PROVIDED DATA:
:::

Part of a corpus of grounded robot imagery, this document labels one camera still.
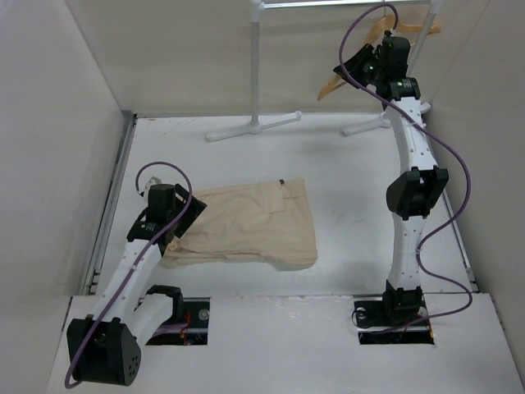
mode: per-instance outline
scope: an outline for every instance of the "pocket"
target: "pocket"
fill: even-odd
[[[262,204],[266,213],[282,212],[285,210],[285,199],[279,181],[262,182],[259,184]]]

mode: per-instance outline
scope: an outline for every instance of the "black joint motor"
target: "black joint motor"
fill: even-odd
[[[388,209],[403,220],[409,220],[412,216],[426,218],[448,180],[449,172],[445,168],[419,170],[415,167],[412,171],[406,171],[386,190]]]
[[[403,97],[419,99],[418,82],[407,77],[409,52],[410,42],[405,37],[386,32],[381,44],[376,48],[365,44],[345,63],[345,69],[359,84],[376,86],[376,93],[388,101],[399,101]],[[346,77],[341,66],[334,68],[334,72],[354,88],[359,88]]]
[[[148,207],[139,215],[128,233],[127,240],[150,241],[169,222],[182,212],[189,198],[189,192],[181,185],[153,185],[148,192]],[[206,204],[192,197],[189,207],[179,221],[157,240],[156,244],[164,254],[174,237],[181,238],[206,208]]]
[[[415,290],[406,291],[395,289],[386,281],[386,291],[383,293],[382,302],[386,316],[396,321],[413,316],[419,312],[422,305],[423,292],[418,286]]]
[[[66,333],[70,360],[93,324],[90,317],[71,321]],[[73,379],[129,386],[139,372],[140,360],[135,337],[120,319],[114,318],[98,325],[73,370]]]

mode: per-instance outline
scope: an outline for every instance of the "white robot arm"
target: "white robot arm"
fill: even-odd
[[[71,373],[77,382],[129,386],[139,371],[142,347],[163,323],[181,317],[180,288],[144,287],[168,244],[186,232],[206,204],[190,198],[180,185],[153,185],[147,198],[148,207],[130,229],[101,300],[86,318],[73,319],[67,328]]]
[[[418,82],[406,76],[409,51],[407,39],[386,32],[381,45],[367,44],[344,63],[347,72],[341,66],[334,71],[356,88],[374,85],[378,96],[422,126]],[[438,168],[427,137],[399,111],[388,107],[385,114],[394,130],[401,164],[401,175],[386,191],[394,218],[394,254],[382,299],[354,302],[357,325],[364,329],[390,328],[417,319],[424,306],[417,248],[427,216],[449,179],[448,171]]]

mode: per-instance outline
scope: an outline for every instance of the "white pipe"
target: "white pipe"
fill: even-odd
[[[252,101],[252,120],[250,125],[259,125],[259,22],[251,22],[252,26],[252,45],[250,49],[250,78],[251,78],[251,101]]]
[[[431,14],[437,15],[440,12],[441,6],[443,5],[443,0],[431,0],[430,9],[428,12]]]
[[[434,18],[436,18],[436,14],[432,14],[431,12],[427,13],[427,17],[425,18],[425,21],[423,22],[423,28],[421,29],[418,39],[416,40],[416,44],[413,46],[412,50],[410,51],[409,68],[407,70],[408,76],[412,74],[412,69],[416,63],[416,60],[419,57],[419,53],[421,52],[421,49],[423,48],[423,44],[425,43],[425,40],[427,39],[427,34],[432,27],[432,23],[434,23]]]
[[[250,12],[250,20],[253,23],[258,23],[261,21],[261,15],[264,11],[264,2],[263,0],[250,0],[249,1],[251,5],[251,12]]]
[[[391,0],[390,4],[428,4],[432,2],[442,2],[442,0]],[[382,4],[381,0],[317,0],[311,2],[274,2],[263,4],[265,10],[277,10],[285,8],[305,8],[305,7],[331,7],[331,6],[371,6]]]

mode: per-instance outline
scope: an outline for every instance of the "beige cloth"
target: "beige cloth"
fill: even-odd
[[[208,205],[162,265],[257,261],[311,265],[315,231],[304,179],[227,186],[195,192]]]

:::

Your task is to find every line above containing the word "scope" and copy it.

scope: an outline for every instance of the "pocket"
scope: an outline for every instance of the "black joint motor"
scope: an outline for every instance of the "white robot arm"
scope: an outline for every instance of the "white pipe"
scope: an outline for every instance of the "beige cloth"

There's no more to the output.